• _Your goal_
Go through each line of the records below and count those with the word "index"; give only the total.
The data: Begin
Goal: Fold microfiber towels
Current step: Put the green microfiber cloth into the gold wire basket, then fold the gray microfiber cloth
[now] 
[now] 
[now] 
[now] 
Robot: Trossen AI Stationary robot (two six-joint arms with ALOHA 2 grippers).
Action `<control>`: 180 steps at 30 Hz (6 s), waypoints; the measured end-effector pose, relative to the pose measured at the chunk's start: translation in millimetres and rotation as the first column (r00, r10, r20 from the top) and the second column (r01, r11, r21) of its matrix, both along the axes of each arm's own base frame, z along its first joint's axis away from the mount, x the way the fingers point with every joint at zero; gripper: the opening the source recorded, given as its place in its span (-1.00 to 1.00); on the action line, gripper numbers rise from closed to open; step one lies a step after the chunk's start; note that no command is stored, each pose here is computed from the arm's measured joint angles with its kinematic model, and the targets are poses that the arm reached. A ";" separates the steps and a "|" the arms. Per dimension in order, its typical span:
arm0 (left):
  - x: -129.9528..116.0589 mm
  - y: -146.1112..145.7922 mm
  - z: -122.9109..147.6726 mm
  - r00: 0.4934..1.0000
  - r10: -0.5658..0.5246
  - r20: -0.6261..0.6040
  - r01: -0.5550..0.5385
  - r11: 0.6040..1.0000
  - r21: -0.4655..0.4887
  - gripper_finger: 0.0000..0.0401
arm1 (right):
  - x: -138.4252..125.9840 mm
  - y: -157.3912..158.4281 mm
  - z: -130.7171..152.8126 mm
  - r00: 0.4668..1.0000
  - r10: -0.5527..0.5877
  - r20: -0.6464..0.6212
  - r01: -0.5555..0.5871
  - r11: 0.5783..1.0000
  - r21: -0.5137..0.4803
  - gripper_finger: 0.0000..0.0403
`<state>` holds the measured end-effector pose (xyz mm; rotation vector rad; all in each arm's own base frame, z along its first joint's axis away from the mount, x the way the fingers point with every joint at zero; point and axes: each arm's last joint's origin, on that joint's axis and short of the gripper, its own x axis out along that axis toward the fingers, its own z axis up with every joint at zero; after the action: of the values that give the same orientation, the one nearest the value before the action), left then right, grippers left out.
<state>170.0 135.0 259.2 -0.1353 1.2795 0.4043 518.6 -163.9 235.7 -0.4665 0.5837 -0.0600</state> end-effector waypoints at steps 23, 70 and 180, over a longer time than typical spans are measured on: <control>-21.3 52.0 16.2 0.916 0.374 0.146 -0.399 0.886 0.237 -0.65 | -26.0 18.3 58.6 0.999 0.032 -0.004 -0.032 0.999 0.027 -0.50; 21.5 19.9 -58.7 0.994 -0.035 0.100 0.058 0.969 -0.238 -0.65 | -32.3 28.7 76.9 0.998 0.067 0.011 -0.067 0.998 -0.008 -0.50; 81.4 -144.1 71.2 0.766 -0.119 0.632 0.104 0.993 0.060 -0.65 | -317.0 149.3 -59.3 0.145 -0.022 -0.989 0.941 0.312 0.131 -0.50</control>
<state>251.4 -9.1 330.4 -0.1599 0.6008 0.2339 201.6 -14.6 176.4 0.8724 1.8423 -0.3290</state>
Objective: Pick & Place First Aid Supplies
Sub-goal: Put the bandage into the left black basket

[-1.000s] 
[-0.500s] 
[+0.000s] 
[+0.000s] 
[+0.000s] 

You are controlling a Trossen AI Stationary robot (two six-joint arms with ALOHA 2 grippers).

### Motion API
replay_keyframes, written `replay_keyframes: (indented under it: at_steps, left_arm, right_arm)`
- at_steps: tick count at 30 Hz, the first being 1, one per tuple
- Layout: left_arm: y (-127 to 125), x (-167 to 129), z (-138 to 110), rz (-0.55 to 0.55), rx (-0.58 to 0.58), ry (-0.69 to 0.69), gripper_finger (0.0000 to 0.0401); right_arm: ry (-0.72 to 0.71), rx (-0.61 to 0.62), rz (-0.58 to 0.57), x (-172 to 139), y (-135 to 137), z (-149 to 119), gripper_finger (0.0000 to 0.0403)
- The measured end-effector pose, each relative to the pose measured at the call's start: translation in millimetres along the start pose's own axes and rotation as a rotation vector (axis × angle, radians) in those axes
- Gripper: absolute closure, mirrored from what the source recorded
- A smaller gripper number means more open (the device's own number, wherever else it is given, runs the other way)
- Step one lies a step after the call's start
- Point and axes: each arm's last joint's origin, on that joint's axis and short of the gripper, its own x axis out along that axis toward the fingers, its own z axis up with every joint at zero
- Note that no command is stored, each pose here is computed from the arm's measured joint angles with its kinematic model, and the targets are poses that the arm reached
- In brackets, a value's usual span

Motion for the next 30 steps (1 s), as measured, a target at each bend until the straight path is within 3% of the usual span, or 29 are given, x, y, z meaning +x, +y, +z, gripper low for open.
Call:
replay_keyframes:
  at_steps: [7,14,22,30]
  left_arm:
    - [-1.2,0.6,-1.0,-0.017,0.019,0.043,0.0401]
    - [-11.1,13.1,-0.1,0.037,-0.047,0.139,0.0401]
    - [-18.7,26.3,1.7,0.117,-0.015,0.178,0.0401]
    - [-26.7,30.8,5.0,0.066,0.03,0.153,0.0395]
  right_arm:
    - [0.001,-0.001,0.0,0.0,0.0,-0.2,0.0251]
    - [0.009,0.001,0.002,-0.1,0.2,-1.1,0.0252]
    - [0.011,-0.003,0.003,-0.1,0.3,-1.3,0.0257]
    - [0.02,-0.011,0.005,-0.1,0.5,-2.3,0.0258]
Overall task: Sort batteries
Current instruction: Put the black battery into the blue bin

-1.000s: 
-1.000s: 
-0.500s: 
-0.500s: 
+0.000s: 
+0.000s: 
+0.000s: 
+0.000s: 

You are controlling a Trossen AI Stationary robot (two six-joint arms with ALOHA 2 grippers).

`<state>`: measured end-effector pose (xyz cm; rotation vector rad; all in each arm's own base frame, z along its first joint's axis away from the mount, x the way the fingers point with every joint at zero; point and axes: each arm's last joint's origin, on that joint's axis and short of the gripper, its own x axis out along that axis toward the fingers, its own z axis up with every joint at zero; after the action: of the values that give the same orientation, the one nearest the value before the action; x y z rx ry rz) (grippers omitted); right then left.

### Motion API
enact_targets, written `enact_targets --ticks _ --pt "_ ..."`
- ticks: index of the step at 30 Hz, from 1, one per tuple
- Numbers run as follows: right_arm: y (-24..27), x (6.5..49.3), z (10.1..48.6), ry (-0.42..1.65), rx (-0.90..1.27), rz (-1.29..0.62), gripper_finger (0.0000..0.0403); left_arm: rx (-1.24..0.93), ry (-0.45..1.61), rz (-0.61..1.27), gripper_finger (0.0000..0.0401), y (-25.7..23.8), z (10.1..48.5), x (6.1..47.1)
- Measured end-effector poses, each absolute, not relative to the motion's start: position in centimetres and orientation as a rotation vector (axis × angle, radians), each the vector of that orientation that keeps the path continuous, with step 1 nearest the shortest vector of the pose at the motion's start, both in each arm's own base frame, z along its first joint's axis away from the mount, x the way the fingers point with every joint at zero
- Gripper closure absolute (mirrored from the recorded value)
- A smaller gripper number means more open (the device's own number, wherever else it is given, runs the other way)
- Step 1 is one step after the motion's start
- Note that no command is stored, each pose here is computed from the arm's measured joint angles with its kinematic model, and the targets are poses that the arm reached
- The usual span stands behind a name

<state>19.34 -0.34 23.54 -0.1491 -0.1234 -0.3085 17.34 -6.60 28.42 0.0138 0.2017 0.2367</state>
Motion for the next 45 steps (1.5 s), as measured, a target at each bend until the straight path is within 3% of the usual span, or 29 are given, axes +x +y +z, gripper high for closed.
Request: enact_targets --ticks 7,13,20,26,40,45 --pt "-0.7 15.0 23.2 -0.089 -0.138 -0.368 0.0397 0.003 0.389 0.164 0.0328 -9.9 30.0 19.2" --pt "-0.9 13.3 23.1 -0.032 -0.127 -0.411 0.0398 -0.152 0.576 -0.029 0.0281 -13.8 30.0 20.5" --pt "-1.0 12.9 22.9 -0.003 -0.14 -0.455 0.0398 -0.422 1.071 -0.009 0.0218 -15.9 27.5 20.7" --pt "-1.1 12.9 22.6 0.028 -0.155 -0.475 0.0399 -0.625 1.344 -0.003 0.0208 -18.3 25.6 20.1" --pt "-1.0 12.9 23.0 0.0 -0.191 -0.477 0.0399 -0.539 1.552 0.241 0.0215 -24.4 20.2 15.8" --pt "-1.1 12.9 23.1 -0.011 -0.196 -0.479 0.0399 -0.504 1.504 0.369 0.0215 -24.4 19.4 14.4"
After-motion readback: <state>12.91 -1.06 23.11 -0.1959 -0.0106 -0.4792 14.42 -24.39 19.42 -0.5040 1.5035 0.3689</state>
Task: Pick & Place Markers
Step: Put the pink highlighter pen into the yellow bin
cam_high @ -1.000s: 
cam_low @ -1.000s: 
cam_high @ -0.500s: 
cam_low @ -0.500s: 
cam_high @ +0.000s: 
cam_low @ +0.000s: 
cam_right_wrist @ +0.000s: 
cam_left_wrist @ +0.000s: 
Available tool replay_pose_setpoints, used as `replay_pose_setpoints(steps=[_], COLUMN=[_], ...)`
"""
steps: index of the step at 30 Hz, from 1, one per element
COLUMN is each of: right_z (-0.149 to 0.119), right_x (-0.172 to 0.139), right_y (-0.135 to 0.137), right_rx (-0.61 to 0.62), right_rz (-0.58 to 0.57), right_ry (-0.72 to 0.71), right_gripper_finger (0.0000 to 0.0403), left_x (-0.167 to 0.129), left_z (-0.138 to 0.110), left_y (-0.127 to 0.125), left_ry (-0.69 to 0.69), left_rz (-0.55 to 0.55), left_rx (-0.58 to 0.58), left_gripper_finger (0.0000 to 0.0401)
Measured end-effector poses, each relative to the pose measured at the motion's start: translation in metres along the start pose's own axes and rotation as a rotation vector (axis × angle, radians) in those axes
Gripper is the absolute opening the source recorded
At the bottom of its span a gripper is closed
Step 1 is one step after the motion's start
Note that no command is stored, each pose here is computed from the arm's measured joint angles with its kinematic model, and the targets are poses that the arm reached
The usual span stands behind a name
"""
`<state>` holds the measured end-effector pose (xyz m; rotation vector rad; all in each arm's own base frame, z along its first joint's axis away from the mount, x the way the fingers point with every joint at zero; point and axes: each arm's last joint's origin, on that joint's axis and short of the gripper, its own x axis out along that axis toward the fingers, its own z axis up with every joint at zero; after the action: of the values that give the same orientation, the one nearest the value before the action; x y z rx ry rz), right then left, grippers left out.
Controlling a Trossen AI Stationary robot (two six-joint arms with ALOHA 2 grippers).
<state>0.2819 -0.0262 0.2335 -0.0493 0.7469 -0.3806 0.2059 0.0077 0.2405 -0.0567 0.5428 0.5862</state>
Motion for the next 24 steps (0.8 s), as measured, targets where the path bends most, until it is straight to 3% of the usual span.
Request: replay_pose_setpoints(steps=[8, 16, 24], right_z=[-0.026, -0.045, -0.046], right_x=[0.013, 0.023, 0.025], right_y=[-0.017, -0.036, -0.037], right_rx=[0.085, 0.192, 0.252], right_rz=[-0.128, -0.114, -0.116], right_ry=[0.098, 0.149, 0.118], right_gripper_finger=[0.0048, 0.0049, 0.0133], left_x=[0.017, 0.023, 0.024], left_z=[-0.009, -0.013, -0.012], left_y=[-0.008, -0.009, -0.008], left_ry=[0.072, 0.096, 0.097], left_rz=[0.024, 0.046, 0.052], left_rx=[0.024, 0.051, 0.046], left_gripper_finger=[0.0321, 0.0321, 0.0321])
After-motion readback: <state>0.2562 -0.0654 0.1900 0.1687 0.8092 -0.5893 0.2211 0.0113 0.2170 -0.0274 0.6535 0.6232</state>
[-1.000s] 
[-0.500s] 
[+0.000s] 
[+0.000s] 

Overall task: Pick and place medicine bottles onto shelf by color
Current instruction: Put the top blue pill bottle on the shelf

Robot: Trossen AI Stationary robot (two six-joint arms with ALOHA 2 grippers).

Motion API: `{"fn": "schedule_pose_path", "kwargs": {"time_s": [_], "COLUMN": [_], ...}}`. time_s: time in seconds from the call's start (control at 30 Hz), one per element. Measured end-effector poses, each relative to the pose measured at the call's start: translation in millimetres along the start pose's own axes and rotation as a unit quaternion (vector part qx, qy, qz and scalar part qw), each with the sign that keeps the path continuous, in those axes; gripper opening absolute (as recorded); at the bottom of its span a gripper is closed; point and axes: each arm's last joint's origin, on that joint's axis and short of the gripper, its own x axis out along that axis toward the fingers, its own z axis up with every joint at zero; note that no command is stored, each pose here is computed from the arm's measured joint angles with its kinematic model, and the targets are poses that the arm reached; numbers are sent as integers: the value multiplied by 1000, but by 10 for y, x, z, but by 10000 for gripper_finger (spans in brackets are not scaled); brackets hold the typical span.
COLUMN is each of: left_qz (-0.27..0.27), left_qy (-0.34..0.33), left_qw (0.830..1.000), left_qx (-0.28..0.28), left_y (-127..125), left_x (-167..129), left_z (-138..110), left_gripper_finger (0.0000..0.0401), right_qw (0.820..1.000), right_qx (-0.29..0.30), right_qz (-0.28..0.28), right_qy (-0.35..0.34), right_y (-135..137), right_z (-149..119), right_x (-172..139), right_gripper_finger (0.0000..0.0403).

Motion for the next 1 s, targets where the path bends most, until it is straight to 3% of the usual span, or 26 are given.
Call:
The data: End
• _Written solution_
2